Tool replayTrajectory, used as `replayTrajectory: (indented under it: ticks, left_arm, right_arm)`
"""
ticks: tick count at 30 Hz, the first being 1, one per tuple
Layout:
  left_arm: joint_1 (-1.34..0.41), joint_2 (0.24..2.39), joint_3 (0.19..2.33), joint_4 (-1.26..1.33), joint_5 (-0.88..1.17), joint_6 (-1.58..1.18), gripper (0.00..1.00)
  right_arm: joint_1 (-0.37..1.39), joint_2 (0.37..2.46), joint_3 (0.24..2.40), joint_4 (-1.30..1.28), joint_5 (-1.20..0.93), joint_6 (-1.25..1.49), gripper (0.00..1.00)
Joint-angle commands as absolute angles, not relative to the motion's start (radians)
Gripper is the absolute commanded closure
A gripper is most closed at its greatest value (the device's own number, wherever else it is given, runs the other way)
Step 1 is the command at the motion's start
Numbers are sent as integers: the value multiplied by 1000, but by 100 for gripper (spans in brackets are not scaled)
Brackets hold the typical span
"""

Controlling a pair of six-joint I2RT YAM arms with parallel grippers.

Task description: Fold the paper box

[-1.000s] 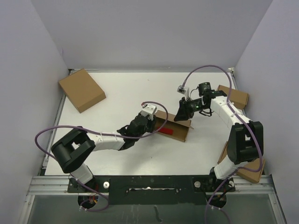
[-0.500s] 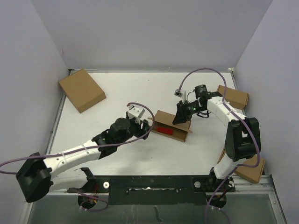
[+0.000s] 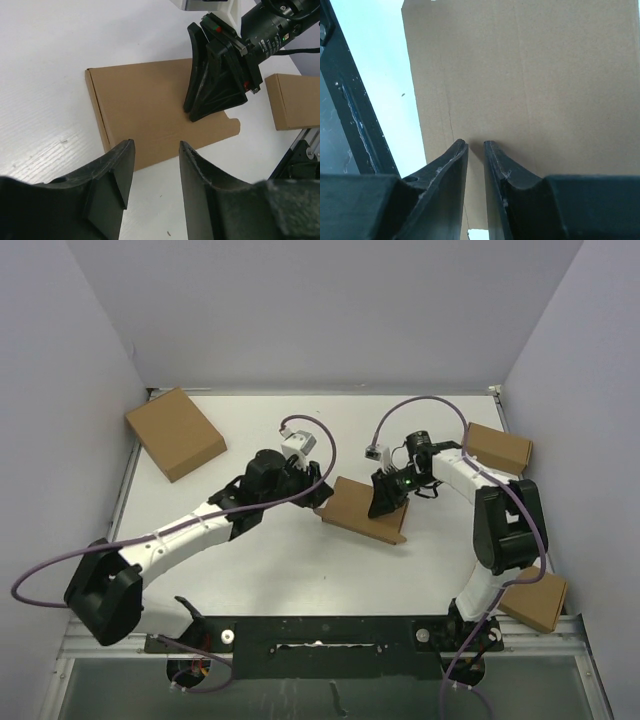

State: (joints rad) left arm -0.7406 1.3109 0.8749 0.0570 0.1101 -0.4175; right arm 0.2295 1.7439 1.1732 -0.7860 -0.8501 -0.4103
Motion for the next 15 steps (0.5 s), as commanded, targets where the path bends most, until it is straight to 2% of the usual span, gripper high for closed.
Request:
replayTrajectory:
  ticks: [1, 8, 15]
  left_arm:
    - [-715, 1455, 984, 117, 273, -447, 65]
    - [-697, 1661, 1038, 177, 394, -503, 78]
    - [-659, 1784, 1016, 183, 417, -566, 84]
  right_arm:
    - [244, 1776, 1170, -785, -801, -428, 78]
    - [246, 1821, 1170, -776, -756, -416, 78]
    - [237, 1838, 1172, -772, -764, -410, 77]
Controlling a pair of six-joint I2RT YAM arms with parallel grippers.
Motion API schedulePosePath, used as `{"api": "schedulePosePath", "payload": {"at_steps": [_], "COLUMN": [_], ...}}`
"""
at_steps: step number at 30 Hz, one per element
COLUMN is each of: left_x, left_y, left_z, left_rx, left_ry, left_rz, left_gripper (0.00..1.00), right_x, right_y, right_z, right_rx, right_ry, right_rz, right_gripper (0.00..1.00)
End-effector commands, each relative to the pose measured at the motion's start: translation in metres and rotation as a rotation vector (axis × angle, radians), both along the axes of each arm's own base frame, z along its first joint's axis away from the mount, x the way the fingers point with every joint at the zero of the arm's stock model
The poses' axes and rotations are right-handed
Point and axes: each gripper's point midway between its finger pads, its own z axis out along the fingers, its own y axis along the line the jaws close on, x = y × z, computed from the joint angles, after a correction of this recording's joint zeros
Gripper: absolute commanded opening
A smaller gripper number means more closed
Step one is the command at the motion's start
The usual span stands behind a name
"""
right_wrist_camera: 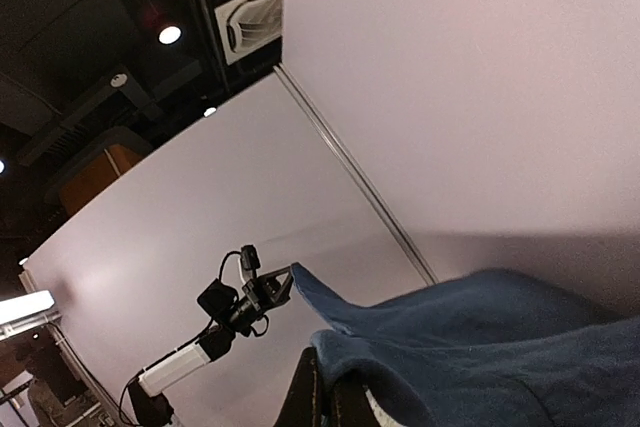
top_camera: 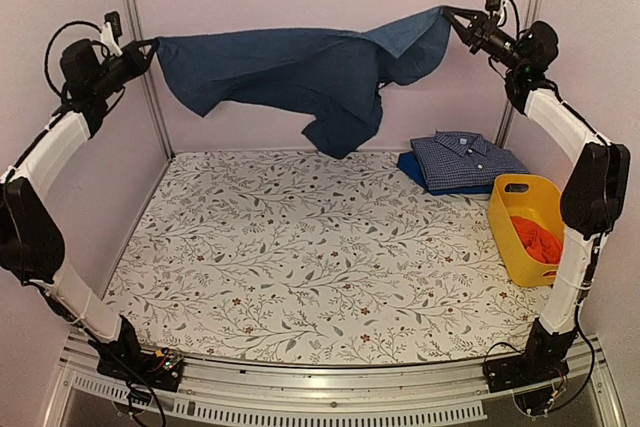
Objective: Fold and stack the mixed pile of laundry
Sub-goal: Flatten out the crumpled T-shirt at the center of the board.
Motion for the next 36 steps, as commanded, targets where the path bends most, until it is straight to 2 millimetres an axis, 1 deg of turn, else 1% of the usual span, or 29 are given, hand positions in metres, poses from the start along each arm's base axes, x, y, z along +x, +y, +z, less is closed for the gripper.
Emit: {"api": "schedulePosePath", "payload": {"at_steps": [1,2,3,4,6,7,8,10,12,14,16,18,23,24,27,29,31,34,36], "left_x": [0.012,0.006,0.0,-0.007,-0.02,-0.026,-0.031,-0.039,-0.046,-0.054,-0.065,-0.078,-0.119,-0.128,-0.156,-0.176,-0.198,-0.224,-0.243], "left_y": [-0.009,-0.013,-0.017,-0.02,-0.021,-0.021,-0.023,-0.023,-0.024,-0.026,-0.03,-0.031,-0.038,-0.039,-0.041,-0.047,-0.047,-0.044,-0.04], "left_z": [-0.143,-0.173,-0.199,-0.224,-0.268,-0.289,-0.307,-0.34,-0.365,-0.385,-0.397,-0.403,-0.401,-0.399,-0.399,-0.402,-0.405,-0.41,-0.416], "left_rx": [-0.042,-0.055,-0.059,-0.061,-0.073,-0.086,-0.094,-0.1,-0.108,-0.108,-0.107,-0.117,-0.126,-0.124,-0.125,-0.117,-0.109,-0.106,-0.102], "left_ry": [0.286,0.344,0.401,0.461,0.564,0.616,0.665,0.771,0.853,0.944,1.025,1.095,1.24,1.264,1.334,1.381,1.433,1.486,1.529], "left_rz": [-0.078,-0.088,-0.087,-0.075,-0.059,-0.055,-0.054,-0.044,-0.049,-0.054,-0.068,-0.056,-0.012,-0.003,0.035,0.045,0.085,0.131,0.17], "left_gripper": [0.0,0.0,0.0,0.0,0.0,0.0,0.0,0.0,0.0,0.0,0.0,0.0,0.0,0.0,0.0,0.0,0.0,0.0,0.0], "right_x": [0.01,-0.001,-0.015,-0.023,-0.043,-0.053,-0.061,-0.071,-0.075,-0.078,-0.085,-0.099,-0.148,-0.16,-0.192,-0.215,-0.24,-0.278,-0.298], "right_y": [0.042,0.043,0.042,0.041,0.041,0.042,0.043,0.045,0.045,0.044,0.041,0.037,0.029,0.027,0.03,0.034,0.038,0.039,0.036], "right_z": [-0.167,-0.186,-0.201,-0.225,-0.269,-0.286,-0.308,-0.343,-0.37,-0.389,-0.404,-0.414,-0.413,-0.408,-0.408,-0.419,-0.431,-0.453,-0.46], "right_rx": [-0.166,-0.18,-0.2,-0.217,-0.26,-0.278,-0.307,-0.356,-0.401,-0.443,-0.502,-0.541,-0.568,-0.571,-0.595,-0.628,-0.663,-0.707,-0.727], "right_ry": [0.311,0.356,0.388,0.448,0.544,0.588,0.635,0.715,0.773,0.833,0.87,0.922,1.032,1.043,1.081,1.12,1.154,1.237,1.284], "right_rz": [0.116,0.102,0.09,0.087,0.086,0.095,0.104,0.128,0.143,0.149,0.147,0.15,0.161,0.162,0.189,0.213,0.236,0.261,0.262], "right_gripper": [0.0,0.0,0.0,0.0,0.0,0.0,0.0,0.0,0.0,0.0,0.0,0.0,0.0,0.0,0.0,0.0,0.0,0.0,0.0]}}
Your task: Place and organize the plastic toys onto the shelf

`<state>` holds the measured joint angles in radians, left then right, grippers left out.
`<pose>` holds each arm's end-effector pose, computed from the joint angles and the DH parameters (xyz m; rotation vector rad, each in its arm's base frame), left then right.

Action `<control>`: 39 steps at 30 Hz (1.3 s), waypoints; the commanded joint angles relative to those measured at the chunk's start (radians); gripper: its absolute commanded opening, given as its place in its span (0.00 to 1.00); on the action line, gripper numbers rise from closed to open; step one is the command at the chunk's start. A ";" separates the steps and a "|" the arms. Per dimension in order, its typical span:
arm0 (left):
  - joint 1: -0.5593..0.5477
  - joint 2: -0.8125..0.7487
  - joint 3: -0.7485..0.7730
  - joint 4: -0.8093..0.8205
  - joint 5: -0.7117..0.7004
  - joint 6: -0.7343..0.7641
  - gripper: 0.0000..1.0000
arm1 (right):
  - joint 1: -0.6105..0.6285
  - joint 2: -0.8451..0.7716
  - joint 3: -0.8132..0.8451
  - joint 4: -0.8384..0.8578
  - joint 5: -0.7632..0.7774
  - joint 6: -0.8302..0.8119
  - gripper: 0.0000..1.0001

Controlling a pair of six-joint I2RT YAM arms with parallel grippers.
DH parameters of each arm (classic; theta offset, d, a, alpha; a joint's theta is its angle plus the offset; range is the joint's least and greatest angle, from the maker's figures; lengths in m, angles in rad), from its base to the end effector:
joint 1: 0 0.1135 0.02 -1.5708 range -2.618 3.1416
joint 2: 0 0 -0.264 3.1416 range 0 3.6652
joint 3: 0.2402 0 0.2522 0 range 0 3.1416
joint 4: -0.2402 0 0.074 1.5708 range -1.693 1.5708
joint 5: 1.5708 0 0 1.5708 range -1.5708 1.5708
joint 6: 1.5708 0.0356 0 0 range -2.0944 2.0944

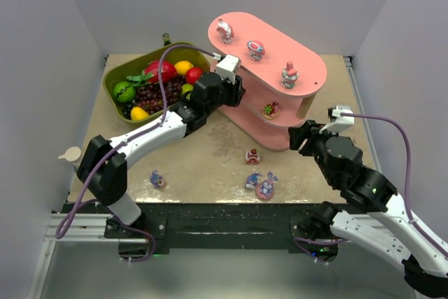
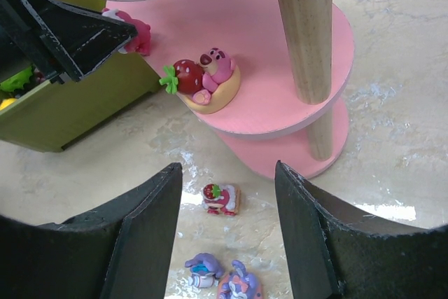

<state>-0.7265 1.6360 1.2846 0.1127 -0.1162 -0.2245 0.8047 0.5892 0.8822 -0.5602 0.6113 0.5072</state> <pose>0.2973 -0.2587 0.3231 0.3762 1.8061 -0.5677 0.0960 0.0703 0.3612 0.1578 1.7977 0.3778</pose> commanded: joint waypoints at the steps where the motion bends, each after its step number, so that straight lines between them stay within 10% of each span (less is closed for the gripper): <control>1: 0.006 0.007 0.050 -0.022 0.032 -0.007 0.41 | -0.002 0.003 0.008 0.026 0.013 0.001 0.59; 23: 0.006 0.018 0.090 -0.022 0.026 0.001 0.71 | -0.002 0.001 -0.002 0.043 0.007 -0.006 0.59; 39: 0.006 -0.001 0.056 0.013 0.041 -0.003 0.58 | -0.002 0.004 -0.003 0.046 0.010 -0.007 0.60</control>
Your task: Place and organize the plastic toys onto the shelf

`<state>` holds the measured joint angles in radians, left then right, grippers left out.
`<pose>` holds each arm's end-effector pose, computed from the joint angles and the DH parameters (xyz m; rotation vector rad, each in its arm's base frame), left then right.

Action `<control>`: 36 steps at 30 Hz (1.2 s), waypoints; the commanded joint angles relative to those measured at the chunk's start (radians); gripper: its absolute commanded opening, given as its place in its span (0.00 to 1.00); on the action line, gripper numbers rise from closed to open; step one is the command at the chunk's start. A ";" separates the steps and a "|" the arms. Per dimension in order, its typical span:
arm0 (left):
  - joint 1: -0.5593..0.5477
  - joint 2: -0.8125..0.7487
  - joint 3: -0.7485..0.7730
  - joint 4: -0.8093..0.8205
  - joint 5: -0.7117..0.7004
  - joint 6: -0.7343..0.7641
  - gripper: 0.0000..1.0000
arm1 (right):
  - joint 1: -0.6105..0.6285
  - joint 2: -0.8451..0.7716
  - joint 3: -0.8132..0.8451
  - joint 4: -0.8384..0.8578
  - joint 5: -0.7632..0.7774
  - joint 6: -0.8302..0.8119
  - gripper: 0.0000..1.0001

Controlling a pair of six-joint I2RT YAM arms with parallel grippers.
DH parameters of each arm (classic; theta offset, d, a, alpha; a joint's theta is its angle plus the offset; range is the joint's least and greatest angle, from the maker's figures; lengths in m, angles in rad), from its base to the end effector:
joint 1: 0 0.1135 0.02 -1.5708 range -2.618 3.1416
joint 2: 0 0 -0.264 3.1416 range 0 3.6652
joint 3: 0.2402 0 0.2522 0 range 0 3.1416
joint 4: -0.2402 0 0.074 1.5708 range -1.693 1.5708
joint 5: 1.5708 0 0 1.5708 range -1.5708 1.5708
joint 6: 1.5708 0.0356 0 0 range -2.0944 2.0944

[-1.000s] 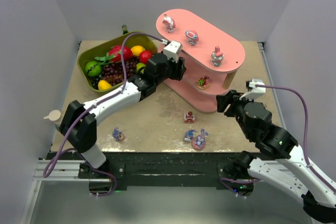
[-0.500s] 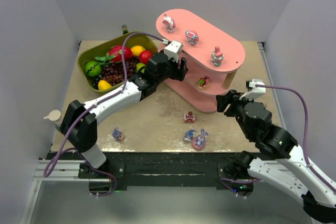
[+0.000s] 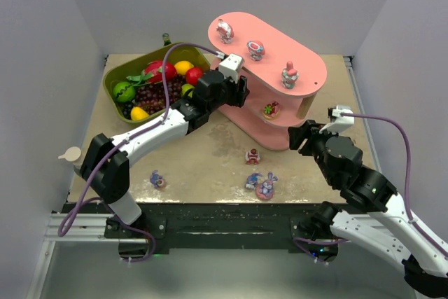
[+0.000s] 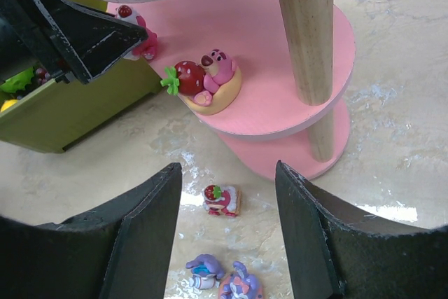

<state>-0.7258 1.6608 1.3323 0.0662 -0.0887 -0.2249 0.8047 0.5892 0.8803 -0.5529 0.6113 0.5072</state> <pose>0.3018 -0.2636 0.3258 0.4021 1.8285 -0.5829 0.0963 0.0706 0.3613 0.1597 1.7933 0.3814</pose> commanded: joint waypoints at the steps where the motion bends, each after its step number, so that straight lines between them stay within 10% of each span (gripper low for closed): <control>1: 0.005 -0.024 0.008 0.063 0.015 -0.004 0.58 | -0.002 0.004 -0.003 0.038 0.010 -0.007 0.60; 26: 0.005 0.004 -0.036 0.159 -0.019 0.025 0.51 | -0.002 0.000 -0.014 0.039 0.022 -0.015 0.60; 36: 0.005 -0.067 -0.054 0.172 -0.034 0.025 0.73 | -0.002 0.003 -0.012 0.041 0.019 -0.009 0.60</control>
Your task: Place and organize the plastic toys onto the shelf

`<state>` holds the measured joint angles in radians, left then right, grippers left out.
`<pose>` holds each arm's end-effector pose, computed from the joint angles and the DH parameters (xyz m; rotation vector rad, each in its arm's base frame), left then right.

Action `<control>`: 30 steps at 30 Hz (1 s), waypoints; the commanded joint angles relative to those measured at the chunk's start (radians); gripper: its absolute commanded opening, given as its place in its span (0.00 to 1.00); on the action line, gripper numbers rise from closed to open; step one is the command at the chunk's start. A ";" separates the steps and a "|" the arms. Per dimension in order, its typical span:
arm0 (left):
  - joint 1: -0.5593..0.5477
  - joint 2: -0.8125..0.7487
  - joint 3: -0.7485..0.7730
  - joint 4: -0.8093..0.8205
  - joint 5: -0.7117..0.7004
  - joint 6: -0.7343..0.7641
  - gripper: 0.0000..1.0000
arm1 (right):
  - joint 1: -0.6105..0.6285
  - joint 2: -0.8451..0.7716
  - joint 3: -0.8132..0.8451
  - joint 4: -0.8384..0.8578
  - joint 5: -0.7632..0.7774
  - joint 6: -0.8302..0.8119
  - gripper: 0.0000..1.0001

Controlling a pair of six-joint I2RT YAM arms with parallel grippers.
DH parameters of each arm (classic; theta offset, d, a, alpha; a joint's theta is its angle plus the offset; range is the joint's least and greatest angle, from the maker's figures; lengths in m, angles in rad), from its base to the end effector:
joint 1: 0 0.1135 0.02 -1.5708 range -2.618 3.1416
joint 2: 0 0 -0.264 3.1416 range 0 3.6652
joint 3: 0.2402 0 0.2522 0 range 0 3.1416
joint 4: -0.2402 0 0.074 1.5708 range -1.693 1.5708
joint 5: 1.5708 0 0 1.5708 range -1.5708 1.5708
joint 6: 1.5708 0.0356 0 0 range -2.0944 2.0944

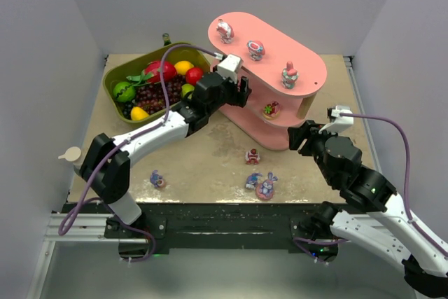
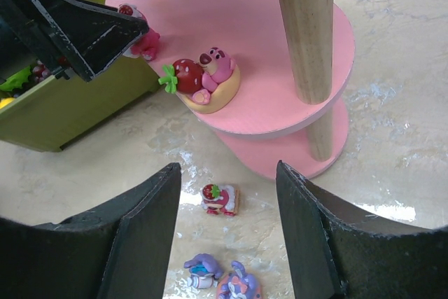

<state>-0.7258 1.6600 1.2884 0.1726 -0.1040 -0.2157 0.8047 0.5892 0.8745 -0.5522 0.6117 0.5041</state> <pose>0.3022 -0.2633 0.3218 0.3810 1.7659 -0.5863 0.0967 0.0710 0.3595 0.1553 1.7974 0.3754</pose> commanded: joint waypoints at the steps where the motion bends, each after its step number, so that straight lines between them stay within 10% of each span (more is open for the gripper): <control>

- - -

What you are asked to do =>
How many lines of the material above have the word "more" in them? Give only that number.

Task response =>
2